Available data:

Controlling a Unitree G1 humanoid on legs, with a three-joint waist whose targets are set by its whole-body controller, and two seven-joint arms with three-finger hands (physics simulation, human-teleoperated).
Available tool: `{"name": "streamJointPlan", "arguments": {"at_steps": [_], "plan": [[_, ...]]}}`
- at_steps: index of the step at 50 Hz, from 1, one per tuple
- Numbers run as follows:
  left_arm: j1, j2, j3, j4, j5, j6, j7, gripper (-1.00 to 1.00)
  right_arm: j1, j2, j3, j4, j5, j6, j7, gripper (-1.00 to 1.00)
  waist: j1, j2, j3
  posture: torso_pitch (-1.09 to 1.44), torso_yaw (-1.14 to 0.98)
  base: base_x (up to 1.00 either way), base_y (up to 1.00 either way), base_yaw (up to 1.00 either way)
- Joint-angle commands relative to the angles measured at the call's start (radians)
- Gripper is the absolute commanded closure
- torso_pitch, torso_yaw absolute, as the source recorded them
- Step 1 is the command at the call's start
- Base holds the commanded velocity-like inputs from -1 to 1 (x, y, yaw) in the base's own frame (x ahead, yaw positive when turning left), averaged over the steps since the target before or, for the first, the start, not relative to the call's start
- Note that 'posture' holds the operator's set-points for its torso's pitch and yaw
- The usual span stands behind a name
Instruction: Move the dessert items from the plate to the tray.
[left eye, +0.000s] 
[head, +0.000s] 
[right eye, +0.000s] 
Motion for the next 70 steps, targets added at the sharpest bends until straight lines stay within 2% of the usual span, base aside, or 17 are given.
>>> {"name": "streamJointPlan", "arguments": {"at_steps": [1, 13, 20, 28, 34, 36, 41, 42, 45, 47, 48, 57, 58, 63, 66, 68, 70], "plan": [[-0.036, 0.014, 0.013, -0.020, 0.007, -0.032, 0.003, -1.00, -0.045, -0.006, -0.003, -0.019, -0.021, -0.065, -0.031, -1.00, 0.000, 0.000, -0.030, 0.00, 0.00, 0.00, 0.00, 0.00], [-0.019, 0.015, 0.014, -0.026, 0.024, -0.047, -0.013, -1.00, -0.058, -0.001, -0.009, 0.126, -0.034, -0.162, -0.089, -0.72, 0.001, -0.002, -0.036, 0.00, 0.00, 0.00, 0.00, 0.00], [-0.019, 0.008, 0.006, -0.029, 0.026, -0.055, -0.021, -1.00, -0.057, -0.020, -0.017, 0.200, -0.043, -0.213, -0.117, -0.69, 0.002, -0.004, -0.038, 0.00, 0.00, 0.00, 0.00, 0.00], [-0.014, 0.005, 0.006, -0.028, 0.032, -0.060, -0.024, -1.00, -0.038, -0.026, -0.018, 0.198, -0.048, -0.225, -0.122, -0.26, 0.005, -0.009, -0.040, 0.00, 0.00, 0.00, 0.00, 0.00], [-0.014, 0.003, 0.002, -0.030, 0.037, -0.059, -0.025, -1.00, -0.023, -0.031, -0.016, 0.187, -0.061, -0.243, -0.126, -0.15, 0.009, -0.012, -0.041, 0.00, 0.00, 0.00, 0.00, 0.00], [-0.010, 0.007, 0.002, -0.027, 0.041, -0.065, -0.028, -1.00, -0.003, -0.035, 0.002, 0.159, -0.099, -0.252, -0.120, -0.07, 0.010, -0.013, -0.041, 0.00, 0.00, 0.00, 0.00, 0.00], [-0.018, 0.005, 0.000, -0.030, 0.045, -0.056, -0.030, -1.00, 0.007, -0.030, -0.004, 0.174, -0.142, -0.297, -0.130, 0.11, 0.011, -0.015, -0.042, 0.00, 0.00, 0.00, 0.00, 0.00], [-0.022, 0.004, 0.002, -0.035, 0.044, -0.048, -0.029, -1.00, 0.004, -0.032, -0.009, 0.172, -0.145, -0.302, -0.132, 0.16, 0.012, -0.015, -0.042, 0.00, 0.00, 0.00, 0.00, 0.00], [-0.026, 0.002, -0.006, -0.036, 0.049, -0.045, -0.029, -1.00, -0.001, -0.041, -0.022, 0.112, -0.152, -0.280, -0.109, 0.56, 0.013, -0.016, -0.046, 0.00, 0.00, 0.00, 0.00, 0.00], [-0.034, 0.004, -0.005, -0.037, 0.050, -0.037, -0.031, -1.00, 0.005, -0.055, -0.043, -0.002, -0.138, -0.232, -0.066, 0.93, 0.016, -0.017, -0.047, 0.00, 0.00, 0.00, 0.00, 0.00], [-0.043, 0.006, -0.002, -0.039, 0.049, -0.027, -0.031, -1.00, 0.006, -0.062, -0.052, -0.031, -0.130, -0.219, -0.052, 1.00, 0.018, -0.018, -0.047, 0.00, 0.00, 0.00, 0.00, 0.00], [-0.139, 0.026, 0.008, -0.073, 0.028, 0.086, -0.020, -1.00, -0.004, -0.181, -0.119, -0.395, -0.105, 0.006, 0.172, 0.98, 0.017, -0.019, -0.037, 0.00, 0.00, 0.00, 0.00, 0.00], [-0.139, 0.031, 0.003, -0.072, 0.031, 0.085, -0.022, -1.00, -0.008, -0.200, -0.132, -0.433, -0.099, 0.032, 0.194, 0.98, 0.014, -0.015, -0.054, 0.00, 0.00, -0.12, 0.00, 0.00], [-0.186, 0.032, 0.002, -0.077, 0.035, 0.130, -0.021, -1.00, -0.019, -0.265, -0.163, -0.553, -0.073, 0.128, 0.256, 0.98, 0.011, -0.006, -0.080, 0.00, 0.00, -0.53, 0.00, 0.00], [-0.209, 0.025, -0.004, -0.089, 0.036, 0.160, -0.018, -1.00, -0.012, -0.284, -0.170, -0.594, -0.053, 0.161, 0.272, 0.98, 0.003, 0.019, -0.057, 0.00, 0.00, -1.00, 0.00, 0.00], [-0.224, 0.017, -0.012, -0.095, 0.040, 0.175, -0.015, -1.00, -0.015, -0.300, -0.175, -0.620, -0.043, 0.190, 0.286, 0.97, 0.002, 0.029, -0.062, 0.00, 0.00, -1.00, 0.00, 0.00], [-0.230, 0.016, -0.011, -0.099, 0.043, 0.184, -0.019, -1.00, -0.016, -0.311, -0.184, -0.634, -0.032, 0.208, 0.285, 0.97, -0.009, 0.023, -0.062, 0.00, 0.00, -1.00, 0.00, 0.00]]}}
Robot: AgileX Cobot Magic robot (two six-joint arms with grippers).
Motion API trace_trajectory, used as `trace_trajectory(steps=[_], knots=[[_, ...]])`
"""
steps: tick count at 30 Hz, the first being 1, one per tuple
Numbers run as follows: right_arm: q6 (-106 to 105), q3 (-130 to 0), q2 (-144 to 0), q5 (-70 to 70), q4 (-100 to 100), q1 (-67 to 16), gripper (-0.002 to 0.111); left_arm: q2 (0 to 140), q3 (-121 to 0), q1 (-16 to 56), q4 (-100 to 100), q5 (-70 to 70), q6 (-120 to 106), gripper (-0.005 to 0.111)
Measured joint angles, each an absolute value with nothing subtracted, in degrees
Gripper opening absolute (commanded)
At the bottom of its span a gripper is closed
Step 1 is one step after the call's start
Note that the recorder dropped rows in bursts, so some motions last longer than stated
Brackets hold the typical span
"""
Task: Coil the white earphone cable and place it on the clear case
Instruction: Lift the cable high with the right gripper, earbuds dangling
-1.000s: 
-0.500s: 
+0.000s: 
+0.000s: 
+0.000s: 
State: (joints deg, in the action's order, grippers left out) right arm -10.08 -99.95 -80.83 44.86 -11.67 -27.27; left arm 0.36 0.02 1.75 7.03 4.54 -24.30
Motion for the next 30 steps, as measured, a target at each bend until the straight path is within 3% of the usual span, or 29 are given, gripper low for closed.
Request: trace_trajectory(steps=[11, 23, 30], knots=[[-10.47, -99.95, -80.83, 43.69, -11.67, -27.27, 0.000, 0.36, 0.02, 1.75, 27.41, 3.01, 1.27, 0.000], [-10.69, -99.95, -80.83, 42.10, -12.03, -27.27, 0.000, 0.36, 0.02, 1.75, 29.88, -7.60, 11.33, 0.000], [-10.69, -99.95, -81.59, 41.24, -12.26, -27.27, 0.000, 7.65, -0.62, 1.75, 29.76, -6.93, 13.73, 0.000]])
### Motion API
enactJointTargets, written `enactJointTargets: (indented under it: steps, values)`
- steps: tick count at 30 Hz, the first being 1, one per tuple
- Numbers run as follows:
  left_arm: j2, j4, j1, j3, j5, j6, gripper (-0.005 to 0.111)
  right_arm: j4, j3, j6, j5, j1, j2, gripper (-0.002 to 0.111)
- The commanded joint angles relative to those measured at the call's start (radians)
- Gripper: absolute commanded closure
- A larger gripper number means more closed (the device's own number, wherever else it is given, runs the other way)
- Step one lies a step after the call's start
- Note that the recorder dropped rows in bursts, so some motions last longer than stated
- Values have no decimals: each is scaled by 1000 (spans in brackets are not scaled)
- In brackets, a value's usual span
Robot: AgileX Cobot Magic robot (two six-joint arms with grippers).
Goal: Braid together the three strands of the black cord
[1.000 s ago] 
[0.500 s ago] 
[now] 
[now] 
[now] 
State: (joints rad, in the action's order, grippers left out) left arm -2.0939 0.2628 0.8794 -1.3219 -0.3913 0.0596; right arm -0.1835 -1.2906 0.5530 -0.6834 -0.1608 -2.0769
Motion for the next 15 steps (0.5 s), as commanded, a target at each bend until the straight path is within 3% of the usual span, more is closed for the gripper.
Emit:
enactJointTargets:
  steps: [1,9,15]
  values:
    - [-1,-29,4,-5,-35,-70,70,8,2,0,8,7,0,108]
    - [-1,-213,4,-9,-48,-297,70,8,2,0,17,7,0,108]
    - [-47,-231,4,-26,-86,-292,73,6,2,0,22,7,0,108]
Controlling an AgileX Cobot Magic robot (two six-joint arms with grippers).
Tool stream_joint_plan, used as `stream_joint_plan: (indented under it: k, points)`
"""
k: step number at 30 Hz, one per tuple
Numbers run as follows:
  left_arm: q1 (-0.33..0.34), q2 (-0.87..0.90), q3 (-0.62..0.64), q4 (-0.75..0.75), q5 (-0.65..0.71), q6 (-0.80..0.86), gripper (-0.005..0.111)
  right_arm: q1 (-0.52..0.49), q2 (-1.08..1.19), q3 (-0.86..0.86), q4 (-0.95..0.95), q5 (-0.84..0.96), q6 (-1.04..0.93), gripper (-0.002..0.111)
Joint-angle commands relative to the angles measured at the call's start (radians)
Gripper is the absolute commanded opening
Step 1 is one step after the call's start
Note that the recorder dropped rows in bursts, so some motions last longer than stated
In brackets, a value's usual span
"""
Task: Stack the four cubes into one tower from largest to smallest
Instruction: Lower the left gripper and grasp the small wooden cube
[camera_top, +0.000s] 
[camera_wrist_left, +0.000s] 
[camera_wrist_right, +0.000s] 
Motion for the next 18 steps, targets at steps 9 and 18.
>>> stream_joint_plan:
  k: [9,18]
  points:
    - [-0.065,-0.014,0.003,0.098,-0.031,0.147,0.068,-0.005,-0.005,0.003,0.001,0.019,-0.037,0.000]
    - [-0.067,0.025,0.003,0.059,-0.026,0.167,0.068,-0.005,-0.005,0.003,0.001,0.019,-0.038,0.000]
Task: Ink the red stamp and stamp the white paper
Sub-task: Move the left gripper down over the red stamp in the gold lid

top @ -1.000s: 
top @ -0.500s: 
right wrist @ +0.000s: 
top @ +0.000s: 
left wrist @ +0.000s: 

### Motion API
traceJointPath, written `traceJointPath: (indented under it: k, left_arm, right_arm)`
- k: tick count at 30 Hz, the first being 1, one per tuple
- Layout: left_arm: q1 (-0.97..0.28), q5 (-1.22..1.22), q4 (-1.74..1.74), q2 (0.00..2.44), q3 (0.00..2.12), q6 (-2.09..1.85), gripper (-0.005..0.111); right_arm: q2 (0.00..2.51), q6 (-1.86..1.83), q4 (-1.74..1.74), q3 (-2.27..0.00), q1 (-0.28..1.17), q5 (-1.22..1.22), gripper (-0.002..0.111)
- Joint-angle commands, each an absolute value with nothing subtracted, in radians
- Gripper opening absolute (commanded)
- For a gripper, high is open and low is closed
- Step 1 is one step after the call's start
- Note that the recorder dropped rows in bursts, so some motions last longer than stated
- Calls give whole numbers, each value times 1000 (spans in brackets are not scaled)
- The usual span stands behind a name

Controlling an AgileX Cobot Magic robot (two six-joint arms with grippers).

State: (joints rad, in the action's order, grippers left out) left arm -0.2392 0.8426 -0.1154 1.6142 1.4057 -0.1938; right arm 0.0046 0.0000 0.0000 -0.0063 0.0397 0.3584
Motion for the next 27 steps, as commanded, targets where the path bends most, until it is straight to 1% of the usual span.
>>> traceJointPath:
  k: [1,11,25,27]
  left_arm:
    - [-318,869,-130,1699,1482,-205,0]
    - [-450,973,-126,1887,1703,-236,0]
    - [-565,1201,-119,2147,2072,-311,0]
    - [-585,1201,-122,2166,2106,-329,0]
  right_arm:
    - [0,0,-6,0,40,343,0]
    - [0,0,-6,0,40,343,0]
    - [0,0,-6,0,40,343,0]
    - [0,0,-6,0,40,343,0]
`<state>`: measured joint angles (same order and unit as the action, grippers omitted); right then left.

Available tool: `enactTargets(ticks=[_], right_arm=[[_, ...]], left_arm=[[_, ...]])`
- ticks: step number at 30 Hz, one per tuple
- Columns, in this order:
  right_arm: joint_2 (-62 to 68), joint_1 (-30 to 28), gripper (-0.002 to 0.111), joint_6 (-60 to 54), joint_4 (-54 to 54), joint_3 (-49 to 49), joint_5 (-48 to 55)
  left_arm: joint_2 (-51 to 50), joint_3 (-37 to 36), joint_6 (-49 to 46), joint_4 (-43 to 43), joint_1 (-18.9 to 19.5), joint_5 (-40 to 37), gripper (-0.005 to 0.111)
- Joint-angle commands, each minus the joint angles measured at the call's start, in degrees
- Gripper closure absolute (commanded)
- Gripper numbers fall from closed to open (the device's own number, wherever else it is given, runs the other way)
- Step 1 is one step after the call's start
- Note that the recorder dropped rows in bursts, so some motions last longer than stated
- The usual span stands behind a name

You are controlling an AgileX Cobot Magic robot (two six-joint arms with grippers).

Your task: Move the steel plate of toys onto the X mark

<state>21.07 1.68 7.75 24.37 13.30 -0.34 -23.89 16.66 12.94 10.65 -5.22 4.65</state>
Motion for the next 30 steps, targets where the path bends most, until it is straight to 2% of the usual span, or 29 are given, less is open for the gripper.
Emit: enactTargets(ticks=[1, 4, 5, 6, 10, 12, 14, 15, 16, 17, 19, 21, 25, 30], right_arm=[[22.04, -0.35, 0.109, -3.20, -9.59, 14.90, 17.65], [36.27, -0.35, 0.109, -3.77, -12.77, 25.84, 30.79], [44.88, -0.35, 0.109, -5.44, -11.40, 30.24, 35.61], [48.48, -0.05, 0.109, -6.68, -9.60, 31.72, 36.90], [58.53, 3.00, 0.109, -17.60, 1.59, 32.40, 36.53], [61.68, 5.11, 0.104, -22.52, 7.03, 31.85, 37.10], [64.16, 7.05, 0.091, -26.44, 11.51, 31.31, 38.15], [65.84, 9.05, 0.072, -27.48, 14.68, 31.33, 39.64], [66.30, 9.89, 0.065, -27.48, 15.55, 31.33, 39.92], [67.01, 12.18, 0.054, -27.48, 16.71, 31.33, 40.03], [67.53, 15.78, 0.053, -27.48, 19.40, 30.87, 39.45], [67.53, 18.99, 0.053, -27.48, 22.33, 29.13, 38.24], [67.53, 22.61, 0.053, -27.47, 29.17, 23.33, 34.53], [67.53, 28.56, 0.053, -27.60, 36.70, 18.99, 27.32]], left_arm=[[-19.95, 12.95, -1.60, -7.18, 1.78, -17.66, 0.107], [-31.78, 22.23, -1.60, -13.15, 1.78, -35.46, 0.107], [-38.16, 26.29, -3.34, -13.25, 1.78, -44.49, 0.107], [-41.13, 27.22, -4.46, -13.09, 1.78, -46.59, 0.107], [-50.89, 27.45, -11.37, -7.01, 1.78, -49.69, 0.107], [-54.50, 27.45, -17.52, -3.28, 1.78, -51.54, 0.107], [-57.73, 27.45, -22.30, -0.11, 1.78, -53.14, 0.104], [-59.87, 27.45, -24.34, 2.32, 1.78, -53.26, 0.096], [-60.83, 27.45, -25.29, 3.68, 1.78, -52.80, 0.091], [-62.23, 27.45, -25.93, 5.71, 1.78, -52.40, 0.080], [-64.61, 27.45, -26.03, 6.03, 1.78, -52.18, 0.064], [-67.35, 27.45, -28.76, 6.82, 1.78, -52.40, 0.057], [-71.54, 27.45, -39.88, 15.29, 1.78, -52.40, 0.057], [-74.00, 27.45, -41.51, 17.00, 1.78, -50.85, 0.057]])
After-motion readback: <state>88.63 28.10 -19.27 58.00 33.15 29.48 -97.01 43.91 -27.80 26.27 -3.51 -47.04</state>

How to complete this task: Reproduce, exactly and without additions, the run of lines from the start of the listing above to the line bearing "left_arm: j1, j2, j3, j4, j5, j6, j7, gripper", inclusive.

Response to the task:
Controlling a Unitree G1 humanoid on legs, with a three-joint waist whose targets are set by its whole-body controller, and two seven-joint arms with three-finger hands (physics simulation, human-teleoperated).
Available tool: `{"name": "streamJointPlan", "arguments": {"at_steps": [_], "plan": [[_, ...]]}}`
- at_steps: index of the step at 50 Hz, from 1, one per tuple
- Numbers run as follows:
  left_arm: j1, j2, j3, j4, j5, j6, j7, gripper (-1.00 to 1.00)

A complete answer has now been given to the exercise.